## Goal of the exercise
Search the entries for the word "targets" and pull out each line that has it.

Source data:
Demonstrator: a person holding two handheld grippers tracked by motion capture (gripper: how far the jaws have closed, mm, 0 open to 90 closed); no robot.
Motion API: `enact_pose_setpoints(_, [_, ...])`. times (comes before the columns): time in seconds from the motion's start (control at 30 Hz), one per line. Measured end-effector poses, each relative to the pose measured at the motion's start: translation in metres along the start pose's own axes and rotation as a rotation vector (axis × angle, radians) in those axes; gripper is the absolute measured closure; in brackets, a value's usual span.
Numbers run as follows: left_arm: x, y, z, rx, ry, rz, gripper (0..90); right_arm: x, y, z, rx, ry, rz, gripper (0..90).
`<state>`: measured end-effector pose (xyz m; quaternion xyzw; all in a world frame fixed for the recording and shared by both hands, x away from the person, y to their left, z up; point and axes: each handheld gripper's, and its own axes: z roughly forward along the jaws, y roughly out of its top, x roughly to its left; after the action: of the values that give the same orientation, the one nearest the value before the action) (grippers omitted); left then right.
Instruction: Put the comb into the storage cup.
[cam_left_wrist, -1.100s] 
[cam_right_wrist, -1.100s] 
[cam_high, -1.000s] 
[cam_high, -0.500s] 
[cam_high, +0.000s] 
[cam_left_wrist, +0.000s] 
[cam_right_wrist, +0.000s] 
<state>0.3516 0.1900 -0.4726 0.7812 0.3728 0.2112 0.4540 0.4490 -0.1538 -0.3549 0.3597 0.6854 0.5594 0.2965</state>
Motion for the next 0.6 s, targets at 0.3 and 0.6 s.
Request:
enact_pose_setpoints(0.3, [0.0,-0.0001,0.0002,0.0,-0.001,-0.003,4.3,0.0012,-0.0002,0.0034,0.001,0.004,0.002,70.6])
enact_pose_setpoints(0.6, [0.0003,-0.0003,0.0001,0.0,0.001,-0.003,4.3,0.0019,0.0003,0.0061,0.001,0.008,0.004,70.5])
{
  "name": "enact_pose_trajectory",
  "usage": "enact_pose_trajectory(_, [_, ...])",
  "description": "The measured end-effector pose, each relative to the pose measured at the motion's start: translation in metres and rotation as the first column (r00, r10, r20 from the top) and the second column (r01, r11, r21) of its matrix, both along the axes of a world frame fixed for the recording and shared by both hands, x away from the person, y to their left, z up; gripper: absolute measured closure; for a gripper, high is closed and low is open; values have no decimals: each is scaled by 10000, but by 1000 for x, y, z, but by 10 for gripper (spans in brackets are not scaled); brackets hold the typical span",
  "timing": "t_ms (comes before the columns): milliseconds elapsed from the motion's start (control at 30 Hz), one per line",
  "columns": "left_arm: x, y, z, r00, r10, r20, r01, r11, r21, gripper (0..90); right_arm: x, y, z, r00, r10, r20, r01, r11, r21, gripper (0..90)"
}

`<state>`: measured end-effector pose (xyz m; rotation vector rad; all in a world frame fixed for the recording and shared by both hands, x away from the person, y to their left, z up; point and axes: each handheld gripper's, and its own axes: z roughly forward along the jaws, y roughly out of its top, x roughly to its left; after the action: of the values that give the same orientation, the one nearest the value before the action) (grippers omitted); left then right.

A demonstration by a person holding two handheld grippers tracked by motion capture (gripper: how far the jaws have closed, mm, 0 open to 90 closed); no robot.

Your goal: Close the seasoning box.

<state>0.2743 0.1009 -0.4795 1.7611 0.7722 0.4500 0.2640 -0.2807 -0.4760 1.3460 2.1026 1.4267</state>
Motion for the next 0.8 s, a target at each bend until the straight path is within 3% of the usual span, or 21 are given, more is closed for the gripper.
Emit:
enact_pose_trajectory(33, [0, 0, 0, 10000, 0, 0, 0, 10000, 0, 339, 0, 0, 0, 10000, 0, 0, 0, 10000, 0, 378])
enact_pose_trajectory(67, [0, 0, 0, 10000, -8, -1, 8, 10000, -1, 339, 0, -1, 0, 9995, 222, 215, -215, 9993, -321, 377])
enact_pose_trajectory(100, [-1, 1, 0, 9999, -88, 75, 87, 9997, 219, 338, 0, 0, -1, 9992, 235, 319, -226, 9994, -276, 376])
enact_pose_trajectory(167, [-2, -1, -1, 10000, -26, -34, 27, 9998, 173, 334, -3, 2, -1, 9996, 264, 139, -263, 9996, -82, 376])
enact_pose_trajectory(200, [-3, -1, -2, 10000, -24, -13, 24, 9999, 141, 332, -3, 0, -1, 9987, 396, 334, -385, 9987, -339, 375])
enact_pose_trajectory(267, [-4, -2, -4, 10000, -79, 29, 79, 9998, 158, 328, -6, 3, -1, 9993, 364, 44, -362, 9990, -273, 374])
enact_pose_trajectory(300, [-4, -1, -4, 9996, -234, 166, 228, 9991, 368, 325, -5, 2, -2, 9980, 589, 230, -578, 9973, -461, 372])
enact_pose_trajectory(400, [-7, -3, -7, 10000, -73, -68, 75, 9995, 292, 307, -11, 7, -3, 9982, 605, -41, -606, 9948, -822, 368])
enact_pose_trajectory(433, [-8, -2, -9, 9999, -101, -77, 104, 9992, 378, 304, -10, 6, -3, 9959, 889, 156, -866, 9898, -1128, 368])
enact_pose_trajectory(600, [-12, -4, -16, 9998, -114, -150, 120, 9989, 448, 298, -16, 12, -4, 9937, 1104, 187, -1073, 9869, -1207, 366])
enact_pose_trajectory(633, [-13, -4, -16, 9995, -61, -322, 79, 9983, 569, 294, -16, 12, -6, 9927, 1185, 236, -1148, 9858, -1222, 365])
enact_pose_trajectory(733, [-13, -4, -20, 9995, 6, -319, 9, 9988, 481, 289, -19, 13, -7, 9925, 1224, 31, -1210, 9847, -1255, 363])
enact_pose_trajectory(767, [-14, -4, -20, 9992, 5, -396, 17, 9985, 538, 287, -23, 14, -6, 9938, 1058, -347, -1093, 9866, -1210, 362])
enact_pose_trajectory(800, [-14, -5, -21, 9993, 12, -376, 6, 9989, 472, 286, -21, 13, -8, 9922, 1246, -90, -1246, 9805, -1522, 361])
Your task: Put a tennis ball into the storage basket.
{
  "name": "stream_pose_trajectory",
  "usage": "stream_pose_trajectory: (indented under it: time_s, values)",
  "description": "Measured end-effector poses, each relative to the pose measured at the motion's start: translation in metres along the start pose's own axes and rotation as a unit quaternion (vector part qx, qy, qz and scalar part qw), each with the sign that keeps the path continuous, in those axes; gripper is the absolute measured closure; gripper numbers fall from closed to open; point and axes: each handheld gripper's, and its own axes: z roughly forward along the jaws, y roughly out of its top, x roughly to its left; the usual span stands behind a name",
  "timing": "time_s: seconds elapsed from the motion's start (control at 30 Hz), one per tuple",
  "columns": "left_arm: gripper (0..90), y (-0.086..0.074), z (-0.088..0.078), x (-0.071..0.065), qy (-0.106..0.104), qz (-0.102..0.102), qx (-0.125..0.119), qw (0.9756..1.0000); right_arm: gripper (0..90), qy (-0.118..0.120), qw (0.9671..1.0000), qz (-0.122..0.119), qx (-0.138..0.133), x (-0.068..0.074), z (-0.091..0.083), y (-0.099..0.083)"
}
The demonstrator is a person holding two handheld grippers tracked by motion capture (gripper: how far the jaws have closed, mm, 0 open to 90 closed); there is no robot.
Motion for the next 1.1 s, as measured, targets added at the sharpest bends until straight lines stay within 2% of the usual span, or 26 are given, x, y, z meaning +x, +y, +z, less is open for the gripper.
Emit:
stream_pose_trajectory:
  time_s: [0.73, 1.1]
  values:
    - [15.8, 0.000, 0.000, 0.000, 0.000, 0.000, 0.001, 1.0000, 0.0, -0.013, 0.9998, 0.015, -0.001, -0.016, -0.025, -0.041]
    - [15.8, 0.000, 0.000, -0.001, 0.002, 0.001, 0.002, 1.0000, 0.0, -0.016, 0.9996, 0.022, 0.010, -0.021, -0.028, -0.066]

## Exercise response
Motion for the next 0.6 s, targets at 0.3 and 0.6 s.
Motion for the next 1.1 s, as measured, targets added at the sharpest bends until straight lines stay within 2% of the usual span, or 26 are given, x, y, z meaning +x, +y, +z, less is open for the gripper.

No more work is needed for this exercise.